A ligação com a arte também ajudou o aluno Gustavo Arruda, de 14, do mesmo colégio, a melhorar a escrita. Ele está ajudando a produzir o roteiro. “Eu não tenho muita facilidade para escrever. Se tenho dúvidas, consulto os professores. Está me ajudando bastante, porque é um tema presente na nossa cidade”, disse o aluno, que contou ter gostado de realizar pesquisas para o trabalho e pensa em seguir carreira em alguma área com esse tipo de atividade. 
Ligações. Diego Zancaneli, também de 14 anos, do Colégio Bandeirantes, afirmou que a produção do documentário o ajudou a compreender os temas mais a fundo. Ele e seu grupo produziram um documentário que exigia a criação de um elo entre o cientista Michael Faraday, a 2.ª Guerra Mundial e o filósofo Aristóteles. 
Cientista do século 19 e um dos pioneiros no estudo do eletromagnetismo, Faraday foi usado pelos alunos para explicar como, mais tarde, se daria a criação do rádio. E como o instrumento de comunicação foi amplamente utilizado durante a 2.ª Guerra. Aristóteles, bem mais distante na linha histórica, foi usado como um “narrador” dos fatos, sob sua visão. “Você tem de estudar mais sobre o assunto, se aprofundar e, principalmente, aprender a relacionar as coisas”, disse Zancaneli.
Além de ajudar a escrever o roteiro, o estudante também participou da atuação. “Foi bastante útil para aprender a trabalhar em equipe. Vi que por trás de um projeto, que parece simples, há uma grande produção e muito estudo”, explicou. 

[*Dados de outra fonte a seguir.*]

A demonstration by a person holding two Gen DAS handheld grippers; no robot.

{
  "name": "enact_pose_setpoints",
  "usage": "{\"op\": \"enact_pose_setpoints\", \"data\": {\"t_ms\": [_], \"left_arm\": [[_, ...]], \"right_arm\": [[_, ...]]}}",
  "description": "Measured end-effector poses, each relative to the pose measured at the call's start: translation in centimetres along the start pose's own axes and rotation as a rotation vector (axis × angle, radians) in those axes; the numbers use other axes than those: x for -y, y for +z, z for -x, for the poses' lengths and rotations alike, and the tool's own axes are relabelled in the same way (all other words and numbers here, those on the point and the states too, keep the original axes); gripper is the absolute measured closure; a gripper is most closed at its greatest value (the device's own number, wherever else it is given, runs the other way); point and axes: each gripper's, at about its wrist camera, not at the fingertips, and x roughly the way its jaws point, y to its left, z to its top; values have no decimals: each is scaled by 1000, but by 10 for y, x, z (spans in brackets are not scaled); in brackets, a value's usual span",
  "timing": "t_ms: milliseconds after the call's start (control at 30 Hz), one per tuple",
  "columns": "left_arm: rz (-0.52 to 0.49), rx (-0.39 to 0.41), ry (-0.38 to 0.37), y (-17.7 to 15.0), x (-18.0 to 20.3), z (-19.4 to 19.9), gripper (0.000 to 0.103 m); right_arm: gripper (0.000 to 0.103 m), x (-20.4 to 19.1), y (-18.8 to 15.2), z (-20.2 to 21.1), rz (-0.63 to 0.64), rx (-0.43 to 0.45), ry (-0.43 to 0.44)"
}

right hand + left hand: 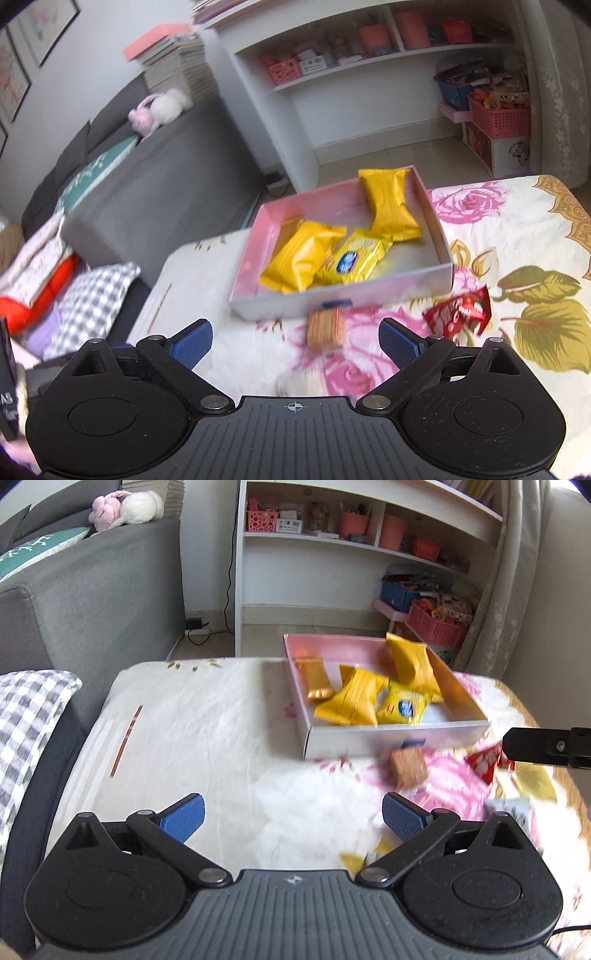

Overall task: Organize snacks
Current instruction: 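Withdraw both tools from the box toward the remaining snacks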

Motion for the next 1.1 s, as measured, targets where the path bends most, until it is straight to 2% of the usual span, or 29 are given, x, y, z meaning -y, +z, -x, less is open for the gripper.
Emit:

Ana Carolina Haddad, de 15 anos, também do Bandeirantes, disse que o fundo “artístico” do projeto criou mais interesse pela pesquisa. “É muito mais legal do que fazer uma pesquisa para entregar um trabalho qualquer para o professor. Geralmente temos de produzir texto, PowerPoint (slides), coisas mais burocráticas, e aqui é diferente, temos de ser criativos.” 
A aluna acredita também que a união das disciplinas intensificou a carga de estudos. “Nós precisamos ter conhecimento aprofundado do assunto”, explicou. “É uma experiência rica e diferente de outras coisas que estamos acostumados a fazer na escola.”